#### [Aim of the task]
Using the listing below, return every line that includes "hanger".

#### [Data section]
════════════════════
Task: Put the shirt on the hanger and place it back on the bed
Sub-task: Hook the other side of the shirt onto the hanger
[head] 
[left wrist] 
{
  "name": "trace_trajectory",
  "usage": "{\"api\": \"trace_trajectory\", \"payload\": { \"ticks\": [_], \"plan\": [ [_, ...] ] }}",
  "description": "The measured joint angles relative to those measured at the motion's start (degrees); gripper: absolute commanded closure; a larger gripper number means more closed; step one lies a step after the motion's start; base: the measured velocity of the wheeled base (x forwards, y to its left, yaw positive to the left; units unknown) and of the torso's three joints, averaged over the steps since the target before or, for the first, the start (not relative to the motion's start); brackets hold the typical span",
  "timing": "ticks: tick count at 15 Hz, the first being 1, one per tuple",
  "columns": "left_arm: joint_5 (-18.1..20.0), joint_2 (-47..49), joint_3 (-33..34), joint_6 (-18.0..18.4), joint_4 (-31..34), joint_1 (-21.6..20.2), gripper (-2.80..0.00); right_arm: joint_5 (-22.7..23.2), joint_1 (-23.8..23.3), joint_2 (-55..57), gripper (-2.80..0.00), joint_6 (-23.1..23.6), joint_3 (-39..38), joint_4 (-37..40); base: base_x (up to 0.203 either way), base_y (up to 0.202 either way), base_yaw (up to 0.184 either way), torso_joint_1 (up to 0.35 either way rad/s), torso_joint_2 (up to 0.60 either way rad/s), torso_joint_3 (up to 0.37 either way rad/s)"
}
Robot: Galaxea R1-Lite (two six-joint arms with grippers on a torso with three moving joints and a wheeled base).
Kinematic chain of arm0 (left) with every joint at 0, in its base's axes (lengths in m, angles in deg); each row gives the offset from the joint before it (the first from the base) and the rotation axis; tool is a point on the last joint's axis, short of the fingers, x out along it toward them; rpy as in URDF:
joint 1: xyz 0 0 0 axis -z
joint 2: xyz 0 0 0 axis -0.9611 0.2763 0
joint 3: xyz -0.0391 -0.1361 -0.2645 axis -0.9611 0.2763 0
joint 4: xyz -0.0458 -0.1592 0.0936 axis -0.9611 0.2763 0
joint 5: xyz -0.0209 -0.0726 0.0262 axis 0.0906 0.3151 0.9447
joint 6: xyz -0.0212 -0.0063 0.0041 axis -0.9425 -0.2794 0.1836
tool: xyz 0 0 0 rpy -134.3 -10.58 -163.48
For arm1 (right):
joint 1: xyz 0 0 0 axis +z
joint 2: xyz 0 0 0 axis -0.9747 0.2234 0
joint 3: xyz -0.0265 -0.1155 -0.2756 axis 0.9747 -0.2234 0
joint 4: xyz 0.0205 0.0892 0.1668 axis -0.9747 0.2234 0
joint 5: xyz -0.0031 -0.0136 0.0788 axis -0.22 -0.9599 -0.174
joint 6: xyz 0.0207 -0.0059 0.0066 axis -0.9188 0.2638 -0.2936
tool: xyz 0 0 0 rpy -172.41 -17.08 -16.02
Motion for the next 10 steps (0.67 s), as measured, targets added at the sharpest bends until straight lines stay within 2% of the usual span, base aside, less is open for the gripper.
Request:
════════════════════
#### [Task result]
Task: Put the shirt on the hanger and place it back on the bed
Sub-task: Hook the other side of the shirt onto the hanger

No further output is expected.